LISTED RECORDS:

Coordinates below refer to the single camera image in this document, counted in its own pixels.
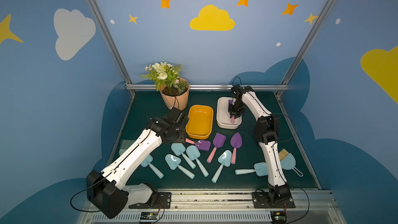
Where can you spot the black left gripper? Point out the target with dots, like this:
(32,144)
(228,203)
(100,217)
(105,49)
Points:
(181,121)

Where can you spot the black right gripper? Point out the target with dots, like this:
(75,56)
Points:
(235,111)

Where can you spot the white plastic storage box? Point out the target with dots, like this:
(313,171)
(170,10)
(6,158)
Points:
(223,115)

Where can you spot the yellow plastic storage box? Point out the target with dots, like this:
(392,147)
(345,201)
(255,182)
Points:
(200,122)

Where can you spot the light blue pointed shovel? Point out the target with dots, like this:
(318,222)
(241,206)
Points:
(225,161)
(174,163)

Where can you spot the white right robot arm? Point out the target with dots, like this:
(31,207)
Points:
(266,134)

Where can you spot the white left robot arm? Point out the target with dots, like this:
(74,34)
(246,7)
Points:
(105,189)

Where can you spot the light blue shovel upper left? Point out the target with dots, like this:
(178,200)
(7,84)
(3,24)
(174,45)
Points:
(179,150)

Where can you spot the light blue shovel middle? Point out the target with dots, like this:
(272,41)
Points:
(194,154)

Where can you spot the purple square shovel lying sideways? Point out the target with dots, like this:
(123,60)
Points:
(201,144)

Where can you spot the light blue shovel far left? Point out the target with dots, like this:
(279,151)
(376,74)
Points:
(147,162)

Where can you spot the potted white flower plant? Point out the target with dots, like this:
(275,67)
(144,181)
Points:
(167,80)

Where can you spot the rear aluminium crossbar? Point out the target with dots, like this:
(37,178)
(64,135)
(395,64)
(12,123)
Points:
(224,87)

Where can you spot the light blue shovel lying right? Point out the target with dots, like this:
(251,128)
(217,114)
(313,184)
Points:
(260,169)

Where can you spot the blue hand brush tan bristles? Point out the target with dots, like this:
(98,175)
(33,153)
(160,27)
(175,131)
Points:
(288,162)

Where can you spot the left circuit board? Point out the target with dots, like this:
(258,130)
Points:
(148,217)

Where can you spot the circuit board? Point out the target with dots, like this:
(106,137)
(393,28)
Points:
(278,218)
(148,217)

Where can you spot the right circuit board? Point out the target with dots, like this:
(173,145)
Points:
(278,218)

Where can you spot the purple pointed shovel pink handle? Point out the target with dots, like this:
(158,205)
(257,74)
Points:
(236,143)

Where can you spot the purple square shovel pink handle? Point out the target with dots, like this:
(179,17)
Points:
(218,142)

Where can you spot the right aluminium frame post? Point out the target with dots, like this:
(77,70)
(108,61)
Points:
(322,16)

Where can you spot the aluminium frame post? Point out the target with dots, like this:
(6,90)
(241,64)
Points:
(94,7)
(322,16)

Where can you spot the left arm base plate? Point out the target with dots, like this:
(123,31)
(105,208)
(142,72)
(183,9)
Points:
(155,201)

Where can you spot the aluminium rail front frame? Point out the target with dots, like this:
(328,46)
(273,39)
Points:
(216,206)

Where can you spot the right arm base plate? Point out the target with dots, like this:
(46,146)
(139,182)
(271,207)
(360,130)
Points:
(260,200)

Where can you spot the left aluminium frame post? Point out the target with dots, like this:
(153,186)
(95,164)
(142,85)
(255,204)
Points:
(94,7)

WHAT YOU SHOULD DO: The response must consist of the entries above exactly as they stand, minus any pictures.

COMPLETED TASK:
Coordinates below refer to the single camera image in this document, counted in its own pixels.
Where can you spot the black left gripper? Point out the target with dots, like this:
(32,144)
(228,203)
(100,217)
(105,49)
Points:
(181,121)

Where can you spot the black right gripper? Point out the target with dots, like this:
(75,56)
Points:
(235,111)

Where can you spot the white plastic storage box? Point out the target with dots, like this:
(313,171)
(170,10)
(6,158)
Points:
(223,115)

Where can you spot the yellow plastic storage box? Point out the target with dots, like this:
(392,147)
(345,201)
(255,182)
Points:
(200,122)

Where can you spot the light blue pointed shovel? Point out the target with dots, like this:
(318,222)
(241,206)
Points:
(225,161)
(174,163)

Where can you spot the white right robot arm? Point out the target with dots, like this:
(31,207)
Points:
(266,134)

Where can you spot the white left robot arm? Point out the target with dots, like this:
(74,34)
(246,7)
Points:
(105,189)

Where can you spot the light blue shovel upper left? Point out the target with dots, like this:
(178,200)
(7,84)
(3,24)
(174,45)
Points:
(179,150)

Where can you spot the light blue shovel middle? Point out the target with dots, like this:
(272,41)
Points:
(194,154)

Where can you spot the purple square shovel lying sideways? Point out the target with dots, like this:
(123,60)
Points:
(201,144)

Where can you spot the light blue shovel far left? Point out the target with dots, like this:
(279,151)
(376,74)
Points:
(147,162)

Where can you spot the potted white flower plant? Point out the target with dots, like this:
(275,67)
(144,181)
Points:
(167,80)

Where can you spot the rear aluminium crossbar? Point out the target with dots, like this:
(37,178)
(64,135)
(395,64)
(12,123)
Points:
(224,87)

Where can you spot the light blue shovel lying right? Point out the target with dots, like this:
(251,128)
(217,114)
(313,184)
Points:
(260,169)

Where can you spot the blue hand brush tan bristles? Point out the target with dots, like this:
(98,175)
(33,153)
(160,27)
(175,131)
Points:
(288,162)

Where can you spot the left circuit board? Point out the target with dots, like this:
(258,130)
Points:
(148,217)

Where can you spot the circuit board? Point out the target with dots, like this:
(106,137)
(393,28)
Points:
(278,218)
(148,217)

Where can you spot the right circuit board? Point out the target with dots, like this:
(173,145)
Points:
(278,218)

Where can you spot the purple pointed shovel pink handle? Point out the target with dots, like this:
(158,205)
(257,74)
Points:
(236,143)

Where can you spot the purple square shovel pink handle? Point out the target with dots, like this:
(179,17)
Points:
(218,142)

Where can you spot the right aluminium frame post? Point out the target with dots, like this:
(77,70)
(108,61)
Points:
(322,16)

Where can you spot the aluminium frame post? Point out the target with dots, like this:
(6,90)
(241,64)
Points:
(94,7)
(322,16)

Where can you spot the left arm base plate? Point out the target with dots, like this:
(123,31)
(105,208)
(142,72)
(183,9)
Points:
(155,201)

Where can you spot the aluminium rail front frame? Point out the target with dots, like this:
(328,46)
(273,39)
Points:
(216,206)

Where can you spot the right arm base plate? Point out the target with dots, like this:
(46,146)
(139,182)
(271,207)
(360,130)
Points:
(260,200)

Where can you spot the left aluminium frame post? Point out the target with dots, like this:
(153,186)
(95,164)
(142,85)
(255,204)
Points:
(94,7)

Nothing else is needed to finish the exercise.